In January 1916 Hugo Hirst, chairman and managing director of the General Electric Company, approached him with a view to him setting up a research department for the company's Osram lightbulb manufacturing division. He accepted a further invitation following the end of World War I, this time to establish a research facility to serve the whole of GEC. The laboratories came into existence at the start of 1919, initially housed at the Osram Lamp and Valve Works at Hammersmith. Planning for new purpose-built laboratories began almost immediately with a site being found at East Lane, Wembley, and the new buildings came into use in 1922. Paterson would remain as director of the laboratories – later named the Hirst Research Centre – until his death in 1948.
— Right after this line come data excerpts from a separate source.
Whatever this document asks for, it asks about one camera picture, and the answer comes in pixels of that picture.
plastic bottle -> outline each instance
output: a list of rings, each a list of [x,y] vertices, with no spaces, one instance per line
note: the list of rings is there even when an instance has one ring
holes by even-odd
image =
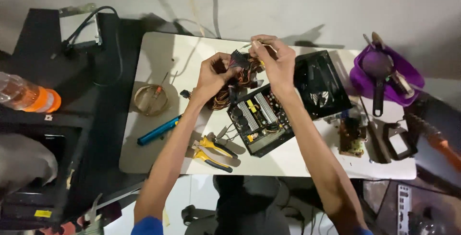
[[[0,72],[0,103],[14,110],[51,113],[61,106],[61,97],[52,89]]]

hand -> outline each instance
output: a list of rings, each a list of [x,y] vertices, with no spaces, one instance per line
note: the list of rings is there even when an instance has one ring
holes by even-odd
[[[242,69],[241,67],[229,68],[230,56],[230,54],[218,52],[209,59],[202,61],[199,81],[197,82],[197,87],[192,92],[191,101],[199,101],[201,104],[205,104],[211,97],[218,93],[230,78]],[[217,74],[214,71],[212,64],[218,60],[222,60],[226,67],[227,71],[225,73]]]
[[[258,39],[262,39],[263,43],[268,45],[263,45]],[[249,53],[264,62],[274,94],[280,99],[282,94],[293,91],[296,52],[276,36],[256,35],[251,37],[251,40]]]

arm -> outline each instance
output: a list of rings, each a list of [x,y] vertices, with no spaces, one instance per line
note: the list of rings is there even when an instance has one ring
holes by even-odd
[[[192,93],[186,111],[158,155],[150,175],[144,182],[136,200],[135,223],[146,216],[162,219],[166,198],[179,177],[189,139],[200,110],[222,88],[227,80],[240,70],[238,67],[233,67],[226,73],[216,74],[212,69],[212,63],[219,59],[222,59],[227,67],[230,55],[219,52],[202,62],[199,81]]]
[[[275,58],[257,39],[263,39],[277,52]],[[293,74],[296,53],[275,36],[252,37],[250,54],[266,66],[271,89],[282,103],[295,132],[304,162],[319,192],[325,212],[340,234],[354,228],[367,228],[358,196],[346,172],[317,131],[302,101],[295,92]]]

wire bundle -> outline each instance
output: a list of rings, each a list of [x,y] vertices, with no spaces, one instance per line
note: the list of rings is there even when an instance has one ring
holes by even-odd
[[[237,89],[250,87],[252,82],[251,74],[257,72],[258,68],[261,66],[261,62],[256,58],[249,58],[248,61],[250,62],[249,69],[243,69],[240,71],[235,78],[229,80],[227,85],[224,85],[223,88],[207,103],[210,109],[221,110],[229,106],[231,102],[229,98],[230,85],[237,87]],[[224,68],[224,72],[222,72],[222,67],[224,65],[221,66],[219,62],[222,64],[222,61],[215,61],[213,63],[213,68],[216,73],[224,73],[226,69]]]

blue soldering iron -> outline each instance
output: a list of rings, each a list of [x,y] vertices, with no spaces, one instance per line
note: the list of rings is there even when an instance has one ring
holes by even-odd
[[[156,129],[148,132],[146,135],[142,136],[141,138],[138,138],[138,145],[144,146],[148,144],[149,142],[153,141],[154,139],[159,138],[165,132],[173,129],[177,125],[177,122],[181,118],[181,116],[182,114],[178,115],[177,117],[167,121],[166,123],[162,124]]]

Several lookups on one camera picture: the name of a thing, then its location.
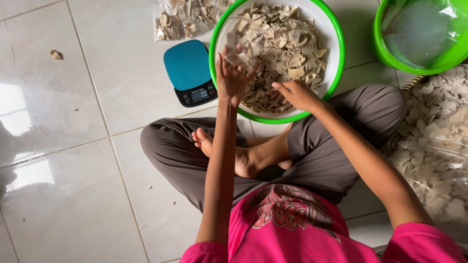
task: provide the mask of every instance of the person
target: person
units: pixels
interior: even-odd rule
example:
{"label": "person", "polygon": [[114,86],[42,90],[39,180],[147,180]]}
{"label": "person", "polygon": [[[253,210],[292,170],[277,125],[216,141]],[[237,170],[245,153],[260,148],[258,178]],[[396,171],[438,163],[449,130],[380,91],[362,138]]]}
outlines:
{"label": "person", "polygon": [[[141,133],[149,160],[203,214],[180,262],[380,262],[372,248],[349,237],[336,206],[359,177],[394,229],[383,262],[466,262],[378,151],[404,117],[400,90],[364,85],[327,103],[301,80],[273,83],[272,95],[311,115],[277,136],[246,138],[236,125],[237,108],[258,66],[244,76],[226,54],[226,48],[217,54],[216,118],[165,118]],[[260,180],[273,164],[286,171]]]}

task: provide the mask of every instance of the gray pants
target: gray pants
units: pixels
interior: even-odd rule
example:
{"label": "gray pants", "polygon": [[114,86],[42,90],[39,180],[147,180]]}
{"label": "gray pants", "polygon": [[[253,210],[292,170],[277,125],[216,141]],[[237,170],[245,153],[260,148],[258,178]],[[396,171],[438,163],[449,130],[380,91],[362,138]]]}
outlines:
{"label": "gray pants", "polygon": [[[406,111],[402,92],[382,84],[341,93],[330,98],[329,103],[377,149],[383,148]],[[202,127],[214,136],[215,123],[212,117],[165,118],[146,126],[140,138],[143,151],[156,169],[202,212],[209,159],[195,147],[191,133]],[[272,183],[299,186],[338,204],[359,178],[341,147],[314,116],[294,122],[287,140],[295,164],[281,170],[283,173],[276,178],[268,176],[271,170],[256,180],[236,176],[233,205],[254,189]],[[246,147],[239,128],[236,145]]]}

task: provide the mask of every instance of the hand
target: hand
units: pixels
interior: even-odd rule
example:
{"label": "hand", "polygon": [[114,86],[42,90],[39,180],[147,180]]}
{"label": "hand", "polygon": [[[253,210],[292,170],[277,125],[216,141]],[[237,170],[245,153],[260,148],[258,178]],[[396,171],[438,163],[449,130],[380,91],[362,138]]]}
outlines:
{"label": "hand", "polygon": [[[237,54],[242,51],[242,45],[237,45]],[[245,87],[255,74],[260,63],[257,63],[252,70],[244,76],[244,68],[231,65],[224,57],[227,56],[228,48],[224,47],[223,54],[216,54],[216,86],[218,88],[219,103],[229,103],[236,108],[241,103],[244,96]]]}
{"label": "hand", "polygon": [[325,103],[303,80],[290,80],[282,83],[274,82],[271,86],[272,88],[268,90],[268,93],[272,94],[272,97],[277,95],[275,91],[280,92],[285,97],[283,104],[289,101],[294,107],[303,111],[311,112],[314,106]]}

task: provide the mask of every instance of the white tile floor
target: white tile floor
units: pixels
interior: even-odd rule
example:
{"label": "white tile floor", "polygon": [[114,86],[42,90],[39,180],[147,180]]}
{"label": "white tile floor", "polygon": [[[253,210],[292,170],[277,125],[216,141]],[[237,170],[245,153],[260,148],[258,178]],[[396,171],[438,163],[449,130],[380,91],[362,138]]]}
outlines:
{"label": "white tile floor", "polygon": [[[346,39],[336,94],[406,84],[370,51],[378,0],[326,2]],[[0,263],[175,263],[194,242],[201,214],[146,159],[139,134],[162,117],[215,116],[216,101],[179,104],[162,63],[178,42],[154,43],[152,17],[149,0],[0,1]],[[285,127],[239,125],[257,137]],[[353,238],[388,241],[385,209],[362,181],[339,207]]]}

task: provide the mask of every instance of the kitchen scale
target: kitchen scale
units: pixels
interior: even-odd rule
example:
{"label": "kitchen scale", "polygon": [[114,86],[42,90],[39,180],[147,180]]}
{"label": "kitchen scale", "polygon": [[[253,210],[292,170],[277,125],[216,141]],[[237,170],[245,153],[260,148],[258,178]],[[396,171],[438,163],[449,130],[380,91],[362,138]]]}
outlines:
{"label": "kitchen scale", "polygon": [[164,66],[184,107],[195,107],[218,97],[210,75],[208,50],[199,40],[175,45],[164,53]]}
Paterson was the recipient of several honours, including an Honorary Doctorate in Science from the University of Birmingham in 1937, the Faraday Medal in 1945, the James Alfred Ewing Medal in 1946 and the Gold Medal of the Illuminating Engineering Society of North America in 1948; he was elected a Fellow of the Royal Society in 1942 and was knighted in 1946.

The Royal Society Clifford Paterson Lecture and the Institute of Physics Clifford Paterson Medal and Prize are named in his honour.